From 23a62637297b2edc57f4d1bbb482d2d7756ea3be Mon Sep 17 00:00:00 2001
From: sean wibisono <sean.wibisono@thetradedesk.com>
Date: Mon, 9 Mar 2026 14:38:37 +1100
Subject: [PATCH] UID2-6704: Suppress CVE-2026-22184 (zlib untgz) in
 .trivyignore

The vulnerability is in zlib's contrib/untgz demo utility, not the core
libz library. Alpine does not ship the untgz binary, and the JRE only
uses libz for compression. The zlib maintainer disputes this CVE and
removed the untgz tool entirely. Not exploitable in our context.
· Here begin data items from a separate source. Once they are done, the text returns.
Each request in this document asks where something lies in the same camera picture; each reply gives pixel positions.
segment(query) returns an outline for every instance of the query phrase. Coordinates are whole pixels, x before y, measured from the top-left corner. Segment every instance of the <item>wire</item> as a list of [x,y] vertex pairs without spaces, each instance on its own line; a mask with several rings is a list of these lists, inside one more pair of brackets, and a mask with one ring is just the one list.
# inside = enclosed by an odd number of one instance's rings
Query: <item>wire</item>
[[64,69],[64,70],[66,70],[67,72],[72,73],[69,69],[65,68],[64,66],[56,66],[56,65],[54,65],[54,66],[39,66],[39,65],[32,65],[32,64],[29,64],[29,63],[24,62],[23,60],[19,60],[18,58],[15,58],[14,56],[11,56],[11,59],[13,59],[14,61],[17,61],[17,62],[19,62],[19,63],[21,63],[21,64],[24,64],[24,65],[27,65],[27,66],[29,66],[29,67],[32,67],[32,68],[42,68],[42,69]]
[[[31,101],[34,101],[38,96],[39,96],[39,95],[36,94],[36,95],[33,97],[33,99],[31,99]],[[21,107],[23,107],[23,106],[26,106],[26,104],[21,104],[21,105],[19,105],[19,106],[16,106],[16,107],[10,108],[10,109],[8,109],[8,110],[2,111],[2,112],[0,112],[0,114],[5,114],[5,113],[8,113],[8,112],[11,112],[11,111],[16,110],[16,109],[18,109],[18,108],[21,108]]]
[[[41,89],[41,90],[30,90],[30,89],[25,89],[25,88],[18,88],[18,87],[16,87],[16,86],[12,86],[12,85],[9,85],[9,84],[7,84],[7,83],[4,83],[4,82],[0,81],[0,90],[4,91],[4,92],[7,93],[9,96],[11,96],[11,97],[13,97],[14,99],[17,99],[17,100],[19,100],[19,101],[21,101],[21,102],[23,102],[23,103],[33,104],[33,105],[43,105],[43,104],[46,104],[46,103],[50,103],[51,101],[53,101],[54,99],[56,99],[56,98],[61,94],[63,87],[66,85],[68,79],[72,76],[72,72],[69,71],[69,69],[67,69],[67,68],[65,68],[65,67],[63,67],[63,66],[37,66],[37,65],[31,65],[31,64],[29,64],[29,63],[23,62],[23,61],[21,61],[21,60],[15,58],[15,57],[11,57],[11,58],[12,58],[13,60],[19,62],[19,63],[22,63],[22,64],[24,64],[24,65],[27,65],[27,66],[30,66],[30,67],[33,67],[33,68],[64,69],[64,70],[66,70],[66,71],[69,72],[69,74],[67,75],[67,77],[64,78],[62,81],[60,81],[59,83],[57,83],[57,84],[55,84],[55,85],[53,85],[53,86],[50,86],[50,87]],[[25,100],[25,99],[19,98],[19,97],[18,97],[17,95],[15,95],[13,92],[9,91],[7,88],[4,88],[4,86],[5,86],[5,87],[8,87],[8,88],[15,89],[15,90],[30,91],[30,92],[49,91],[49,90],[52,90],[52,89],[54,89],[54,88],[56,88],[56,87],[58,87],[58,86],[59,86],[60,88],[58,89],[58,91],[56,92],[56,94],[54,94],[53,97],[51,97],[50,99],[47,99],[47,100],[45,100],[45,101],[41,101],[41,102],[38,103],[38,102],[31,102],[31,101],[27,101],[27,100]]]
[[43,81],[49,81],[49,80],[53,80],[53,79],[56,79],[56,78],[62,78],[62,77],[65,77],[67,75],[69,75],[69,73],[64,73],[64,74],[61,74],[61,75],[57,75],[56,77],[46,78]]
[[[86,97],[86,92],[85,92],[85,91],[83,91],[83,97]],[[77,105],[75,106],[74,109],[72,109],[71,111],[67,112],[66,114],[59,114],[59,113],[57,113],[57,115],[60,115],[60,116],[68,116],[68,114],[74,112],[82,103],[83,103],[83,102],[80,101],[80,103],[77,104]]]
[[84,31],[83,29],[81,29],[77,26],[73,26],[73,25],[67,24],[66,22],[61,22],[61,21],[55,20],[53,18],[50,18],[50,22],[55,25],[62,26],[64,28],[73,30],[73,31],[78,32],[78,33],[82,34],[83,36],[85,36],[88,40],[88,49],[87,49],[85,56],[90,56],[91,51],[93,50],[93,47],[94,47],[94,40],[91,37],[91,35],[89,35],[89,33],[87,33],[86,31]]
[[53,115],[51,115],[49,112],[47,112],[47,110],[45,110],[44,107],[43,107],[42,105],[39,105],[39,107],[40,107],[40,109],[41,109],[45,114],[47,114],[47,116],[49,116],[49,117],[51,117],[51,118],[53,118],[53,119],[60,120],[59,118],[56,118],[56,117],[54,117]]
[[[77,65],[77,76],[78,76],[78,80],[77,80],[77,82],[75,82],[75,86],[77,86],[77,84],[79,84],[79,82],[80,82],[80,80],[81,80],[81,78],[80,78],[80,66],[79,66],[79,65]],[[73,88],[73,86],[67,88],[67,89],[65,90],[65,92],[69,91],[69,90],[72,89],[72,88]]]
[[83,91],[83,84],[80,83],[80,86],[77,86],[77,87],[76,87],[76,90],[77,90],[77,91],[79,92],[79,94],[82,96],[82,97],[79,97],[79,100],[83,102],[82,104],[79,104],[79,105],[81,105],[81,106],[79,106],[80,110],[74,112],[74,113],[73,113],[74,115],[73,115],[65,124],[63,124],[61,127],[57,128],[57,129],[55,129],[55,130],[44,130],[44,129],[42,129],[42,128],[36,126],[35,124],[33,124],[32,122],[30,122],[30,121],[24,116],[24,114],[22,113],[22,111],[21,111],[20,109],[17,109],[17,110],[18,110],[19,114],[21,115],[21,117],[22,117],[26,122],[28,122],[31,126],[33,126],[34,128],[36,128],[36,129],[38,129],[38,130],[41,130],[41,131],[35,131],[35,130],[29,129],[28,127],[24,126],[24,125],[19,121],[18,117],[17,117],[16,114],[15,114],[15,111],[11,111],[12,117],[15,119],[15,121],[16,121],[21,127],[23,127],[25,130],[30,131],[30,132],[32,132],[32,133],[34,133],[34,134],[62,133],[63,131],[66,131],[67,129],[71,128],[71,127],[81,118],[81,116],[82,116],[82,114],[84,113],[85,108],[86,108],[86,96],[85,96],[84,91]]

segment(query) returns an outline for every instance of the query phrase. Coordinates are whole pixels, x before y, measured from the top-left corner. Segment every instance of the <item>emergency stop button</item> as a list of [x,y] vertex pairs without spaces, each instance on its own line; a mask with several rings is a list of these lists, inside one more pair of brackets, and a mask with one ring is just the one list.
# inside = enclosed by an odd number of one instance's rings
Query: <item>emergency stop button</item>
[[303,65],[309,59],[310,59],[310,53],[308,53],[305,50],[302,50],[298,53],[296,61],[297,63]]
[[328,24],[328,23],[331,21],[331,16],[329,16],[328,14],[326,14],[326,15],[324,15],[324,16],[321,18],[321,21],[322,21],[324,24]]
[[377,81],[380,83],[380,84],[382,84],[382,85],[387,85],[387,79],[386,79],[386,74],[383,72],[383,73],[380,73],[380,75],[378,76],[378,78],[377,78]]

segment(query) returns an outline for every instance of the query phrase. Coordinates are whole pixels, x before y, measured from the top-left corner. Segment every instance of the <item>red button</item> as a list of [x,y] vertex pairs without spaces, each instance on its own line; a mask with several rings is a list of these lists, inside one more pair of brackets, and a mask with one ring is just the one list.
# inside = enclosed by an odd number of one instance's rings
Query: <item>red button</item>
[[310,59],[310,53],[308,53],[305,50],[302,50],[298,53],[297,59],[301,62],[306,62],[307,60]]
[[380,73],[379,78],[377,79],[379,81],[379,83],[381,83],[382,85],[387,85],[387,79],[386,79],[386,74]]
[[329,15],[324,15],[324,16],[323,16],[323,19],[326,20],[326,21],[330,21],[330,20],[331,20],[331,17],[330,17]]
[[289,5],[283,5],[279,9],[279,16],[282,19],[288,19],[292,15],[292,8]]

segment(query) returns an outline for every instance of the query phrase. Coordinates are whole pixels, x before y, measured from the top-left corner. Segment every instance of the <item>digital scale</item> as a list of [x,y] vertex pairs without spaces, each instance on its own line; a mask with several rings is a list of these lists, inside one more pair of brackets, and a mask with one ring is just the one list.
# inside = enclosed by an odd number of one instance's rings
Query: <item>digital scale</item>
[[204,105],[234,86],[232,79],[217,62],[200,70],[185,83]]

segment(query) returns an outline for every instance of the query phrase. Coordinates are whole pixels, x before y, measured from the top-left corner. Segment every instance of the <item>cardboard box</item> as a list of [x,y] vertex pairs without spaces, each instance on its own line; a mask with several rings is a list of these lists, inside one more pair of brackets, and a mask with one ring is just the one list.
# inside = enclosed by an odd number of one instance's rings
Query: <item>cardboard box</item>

Co-Authored-By: Claude Opus 4.6 <noreply@anthropic.com>
---
 .trivyignore | 7 ++++++-
 1 file changed, 6 insertions(+), 1 deletion(-)

diff --git a/.trivyignore b/.trivyignore
index 4d00158a3..883ad9f20 100644
--- a/.trivyignore
+++ b/.trivyignore
@@ -18,4 +18,9 @@ GHSA-72hv-8253-57qq exp:2026-09-01
 
 # libpng heap buffer overflow in Alpine base image - fixed version not yet available in Alpine 3.23
 # See: UID2-6677
-CVE-2026-25646 exp:2026-09-02
\ No newline at end of file
+CVE-2026-25646 exp:2026-09-02
+
+# zlib contrib/untgz demo utility buffer overflow - not exploitable, Alpine does not ship the untgz binary
+# and the core libz library used by the JRE is unaffected. The zlib maintainer disputes this CVE.
+# See: UID2-6704
+CVE-2026-22184 exp:2026-09-09
\ No newline at end of file